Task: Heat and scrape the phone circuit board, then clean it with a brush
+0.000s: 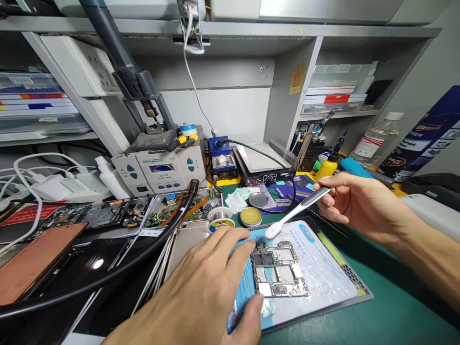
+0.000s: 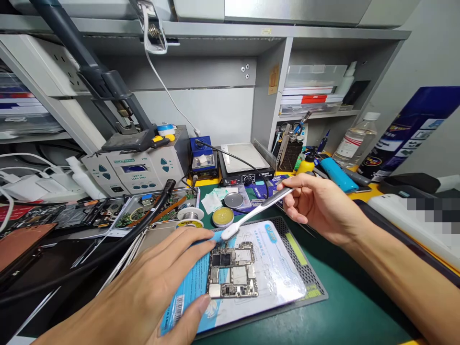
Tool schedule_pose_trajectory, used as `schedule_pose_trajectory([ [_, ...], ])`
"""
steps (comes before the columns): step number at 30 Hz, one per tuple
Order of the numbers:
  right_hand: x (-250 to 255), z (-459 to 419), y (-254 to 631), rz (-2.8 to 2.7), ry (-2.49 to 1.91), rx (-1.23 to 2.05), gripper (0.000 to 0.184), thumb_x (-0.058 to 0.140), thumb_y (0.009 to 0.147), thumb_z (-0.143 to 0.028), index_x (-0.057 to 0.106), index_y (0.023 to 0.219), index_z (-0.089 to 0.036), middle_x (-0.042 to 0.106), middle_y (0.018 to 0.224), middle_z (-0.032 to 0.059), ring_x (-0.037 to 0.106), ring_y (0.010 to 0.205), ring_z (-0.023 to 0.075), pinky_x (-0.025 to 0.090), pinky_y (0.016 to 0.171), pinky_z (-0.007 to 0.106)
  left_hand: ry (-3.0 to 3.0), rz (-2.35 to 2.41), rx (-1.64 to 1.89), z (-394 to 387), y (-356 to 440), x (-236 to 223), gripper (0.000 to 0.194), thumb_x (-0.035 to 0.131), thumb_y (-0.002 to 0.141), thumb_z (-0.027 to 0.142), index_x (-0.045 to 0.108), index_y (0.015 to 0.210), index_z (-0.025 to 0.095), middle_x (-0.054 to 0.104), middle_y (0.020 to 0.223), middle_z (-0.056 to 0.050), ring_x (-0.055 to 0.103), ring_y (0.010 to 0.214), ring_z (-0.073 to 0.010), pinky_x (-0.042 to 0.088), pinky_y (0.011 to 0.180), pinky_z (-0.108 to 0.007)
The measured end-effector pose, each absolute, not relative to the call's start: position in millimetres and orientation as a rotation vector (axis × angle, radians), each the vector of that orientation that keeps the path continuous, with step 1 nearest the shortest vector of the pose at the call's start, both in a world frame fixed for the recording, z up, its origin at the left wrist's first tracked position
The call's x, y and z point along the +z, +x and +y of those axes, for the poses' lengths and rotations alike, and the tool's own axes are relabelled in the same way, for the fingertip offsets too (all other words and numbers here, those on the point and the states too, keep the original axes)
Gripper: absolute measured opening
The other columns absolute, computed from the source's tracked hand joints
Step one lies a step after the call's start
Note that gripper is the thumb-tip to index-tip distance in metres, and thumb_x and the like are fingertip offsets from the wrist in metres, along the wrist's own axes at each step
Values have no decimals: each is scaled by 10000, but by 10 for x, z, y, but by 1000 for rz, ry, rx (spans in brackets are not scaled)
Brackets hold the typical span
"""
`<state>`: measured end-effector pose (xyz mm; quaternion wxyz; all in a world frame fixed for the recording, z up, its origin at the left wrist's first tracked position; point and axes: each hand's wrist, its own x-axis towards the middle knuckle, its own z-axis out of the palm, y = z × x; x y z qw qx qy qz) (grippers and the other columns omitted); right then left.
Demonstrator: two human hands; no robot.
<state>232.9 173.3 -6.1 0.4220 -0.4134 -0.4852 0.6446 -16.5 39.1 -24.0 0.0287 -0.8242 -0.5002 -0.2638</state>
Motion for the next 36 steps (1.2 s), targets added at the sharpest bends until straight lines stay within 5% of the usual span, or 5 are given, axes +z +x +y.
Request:
schedule_pose_trajectory([
  [9, -20, 1745, 2373, -1121, -926, 1644, 230, 722, 751, -261, 605, 567, -186, 568, 535, 11, 464, 402, 103, 404, 358, 209, -2434, -1610, -864, 254, -204, -321, 339, 548, 874, 305, 607, 1193, 208, 671, 1047, -117, 656, 965, -283, 623, 810, -475],
  [14, -10, 1739, 2370, -1097, -862, 1687, 192, 701, 786, -249, 653, 616, -175, 548, 536, 17, 443, 424, 99, 390, 361, 201, -2292, -1741, -774, 153, -47, -263, 399, 621, 836, 473, 622, 1141, 216, 674, 957, -108, 663, 877, -304, 610, 746, -519],
  [21, -32, 1740, 2386, -1112, -825, 1735, 204, 617, 905, -257, 648, 725, -168, 522, 549, -10, 424, 441, 86, 365, 363, 185, -2152, -1905, -537, 145, 339, -195, 680, 530, 821, 696, 639, 1173, 125, 690, 1066, -207, 679, 957, -389, 595, 818, -608],
  [28, -52, 1801, 2424, -1146, -844, 1702, 279, 578, 1015, -412, 627, 884, -171, 563, 683, -47, 446, 476, 58, 375, 393, 173, -2104, -2146, -302, 146, 471, -142, 678, 481, 877, 573, 548, 1385, 129, 667, 1203, -204, 641, 1114, -411, 527, 965, -637],
  [36, -15, 1748, 2454, -1168, -807, 1714, 247, 589, 1013, -388, 638, 930, -161, 592, 734, -34, 480, 509, 60, 412, 425, 176, -2048, -2192, -196, 111, 541, -85, 670, 453, 860, 688, 622, 1166, 116, 653, 1114, -227, 617, 1080, -452, 491, 937, -674],
])
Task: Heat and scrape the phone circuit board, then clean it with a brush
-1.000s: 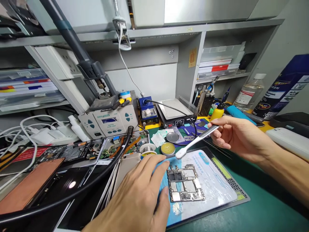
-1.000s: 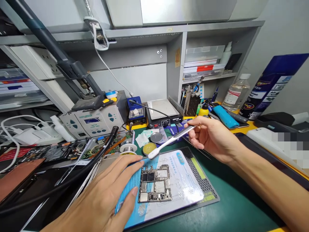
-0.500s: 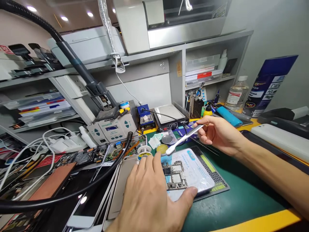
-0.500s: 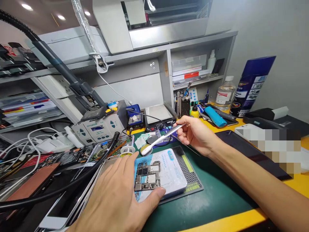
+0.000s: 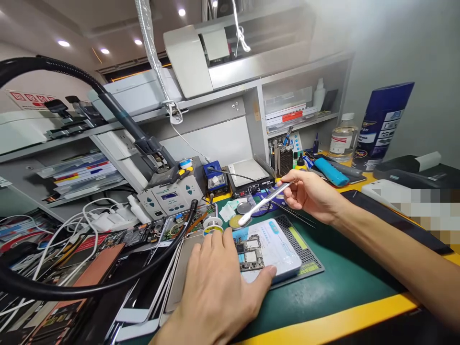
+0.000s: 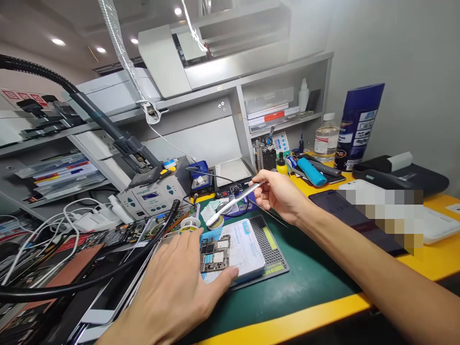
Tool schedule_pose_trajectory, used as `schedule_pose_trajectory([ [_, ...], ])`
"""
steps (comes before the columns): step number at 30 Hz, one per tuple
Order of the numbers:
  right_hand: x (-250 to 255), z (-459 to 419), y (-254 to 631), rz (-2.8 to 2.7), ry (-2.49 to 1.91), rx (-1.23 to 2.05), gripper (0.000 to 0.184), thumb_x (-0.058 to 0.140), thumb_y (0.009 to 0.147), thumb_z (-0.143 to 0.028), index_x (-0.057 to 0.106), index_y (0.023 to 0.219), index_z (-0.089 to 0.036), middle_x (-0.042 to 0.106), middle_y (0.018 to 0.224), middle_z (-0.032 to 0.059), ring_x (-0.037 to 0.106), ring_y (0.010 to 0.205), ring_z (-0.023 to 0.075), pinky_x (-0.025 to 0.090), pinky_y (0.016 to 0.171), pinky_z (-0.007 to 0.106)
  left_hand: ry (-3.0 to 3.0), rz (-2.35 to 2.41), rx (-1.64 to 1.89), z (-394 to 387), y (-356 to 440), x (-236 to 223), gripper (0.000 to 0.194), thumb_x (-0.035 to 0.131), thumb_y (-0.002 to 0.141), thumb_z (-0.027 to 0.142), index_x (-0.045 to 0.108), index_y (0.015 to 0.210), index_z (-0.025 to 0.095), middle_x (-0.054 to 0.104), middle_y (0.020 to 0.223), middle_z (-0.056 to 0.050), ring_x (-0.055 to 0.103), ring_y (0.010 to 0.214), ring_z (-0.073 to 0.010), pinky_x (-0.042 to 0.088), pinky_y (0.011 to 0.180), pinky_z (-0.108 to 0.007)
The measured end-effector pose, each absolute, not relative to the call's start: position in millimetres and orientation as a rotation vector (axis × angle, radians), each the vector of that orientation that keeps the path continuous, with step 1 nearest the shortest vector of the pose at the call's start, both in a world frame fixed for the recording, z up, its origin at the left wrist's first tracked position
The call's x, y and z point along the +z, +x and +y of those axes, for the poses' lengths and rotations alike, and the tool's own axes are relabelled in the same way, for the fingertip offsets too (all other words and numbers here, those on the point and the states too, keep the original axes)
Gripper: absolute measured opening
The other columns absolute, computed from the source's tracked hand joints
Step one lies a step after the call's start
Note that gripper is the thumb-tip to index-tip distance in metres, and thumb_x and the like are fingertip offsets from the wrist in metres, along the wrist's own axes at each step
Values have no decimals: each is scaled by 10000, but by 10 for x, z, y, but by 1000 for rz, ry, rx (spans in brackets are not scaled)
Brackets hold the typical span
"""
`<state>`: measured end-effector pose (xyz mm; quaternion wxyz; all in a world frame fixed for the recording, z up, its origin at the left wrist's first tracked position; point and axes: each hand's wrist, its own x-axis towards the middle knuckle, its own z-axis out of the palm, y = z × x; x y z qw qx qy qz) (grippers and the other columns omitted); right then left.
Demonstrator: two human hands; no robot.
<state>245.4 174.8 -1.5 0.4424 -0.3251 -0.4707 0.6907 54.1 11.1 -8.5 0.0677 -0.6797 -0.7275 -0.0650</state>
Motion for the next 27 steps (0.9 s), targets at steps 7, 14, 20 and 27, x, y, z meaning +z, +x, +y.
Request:
schedule_pose_trajectory([
  [7, -12, 1766, 2477, -1163, -788, 1724, 225, 597, 1010, -371, 643, 969, -154, 617, 789, -21, 511, 545, 64, 452, 470, 186, -2139, -2133, -211, 131, 576, -52, 579, 457, 895, 456, 548, 1330, 85, 645, 1169, -229, 615, 1118, -437, 489, 969, -679],
  [14, 11, 1778, 2496, -1149, -785, 1736, 250, 592, 1013, -378, 630, 915, -152, 573, 713, -45, 469, 497, 53, 397, 422, 169, -2496, -1972, -271, 28, 134, 99, 539, 542, 905, 389, 479, 1419, 244, 606, 1360, -122, 593, 1258, -307, 528, 1086, -532],
  [20, -22, 1728, 2406, -1137, -776, 1830, 265, 617, 965, -264, 565, 722, -170, 497, 586, -52, 426, 446, 62, 346, 373, 165, -2553, -2016, -339, 20, -100, 150, 585, 655, 842, 391, 500, 1395, 282, 611, 1381, -79, 615, 1248, -292, 552, 1079, -487],
  [27, -42, 1726, 2325, -1069, -825, 1998, 240, 658, 869, -223, 552, 657, -179, 480, 589, -20, 411, 418, 65, 361, 328, 153, -2635, -1961, -414, 119, -264, 107, 638, 682, 811, 374, 485, 1408, 270, 585, 1384, -78, 588, 1272, -278, 539, 1101, -458],
])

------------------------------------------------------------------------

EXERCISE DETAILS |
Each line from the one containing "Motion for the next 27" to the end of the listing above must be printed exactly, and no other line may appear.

RESPONSE TO THE EXERCISE |
Motion for the next 27 steps (0.9 s), targets at steps 7, 14, 20 and 27, x, y, z meaning +z, +x, +y.
Request:
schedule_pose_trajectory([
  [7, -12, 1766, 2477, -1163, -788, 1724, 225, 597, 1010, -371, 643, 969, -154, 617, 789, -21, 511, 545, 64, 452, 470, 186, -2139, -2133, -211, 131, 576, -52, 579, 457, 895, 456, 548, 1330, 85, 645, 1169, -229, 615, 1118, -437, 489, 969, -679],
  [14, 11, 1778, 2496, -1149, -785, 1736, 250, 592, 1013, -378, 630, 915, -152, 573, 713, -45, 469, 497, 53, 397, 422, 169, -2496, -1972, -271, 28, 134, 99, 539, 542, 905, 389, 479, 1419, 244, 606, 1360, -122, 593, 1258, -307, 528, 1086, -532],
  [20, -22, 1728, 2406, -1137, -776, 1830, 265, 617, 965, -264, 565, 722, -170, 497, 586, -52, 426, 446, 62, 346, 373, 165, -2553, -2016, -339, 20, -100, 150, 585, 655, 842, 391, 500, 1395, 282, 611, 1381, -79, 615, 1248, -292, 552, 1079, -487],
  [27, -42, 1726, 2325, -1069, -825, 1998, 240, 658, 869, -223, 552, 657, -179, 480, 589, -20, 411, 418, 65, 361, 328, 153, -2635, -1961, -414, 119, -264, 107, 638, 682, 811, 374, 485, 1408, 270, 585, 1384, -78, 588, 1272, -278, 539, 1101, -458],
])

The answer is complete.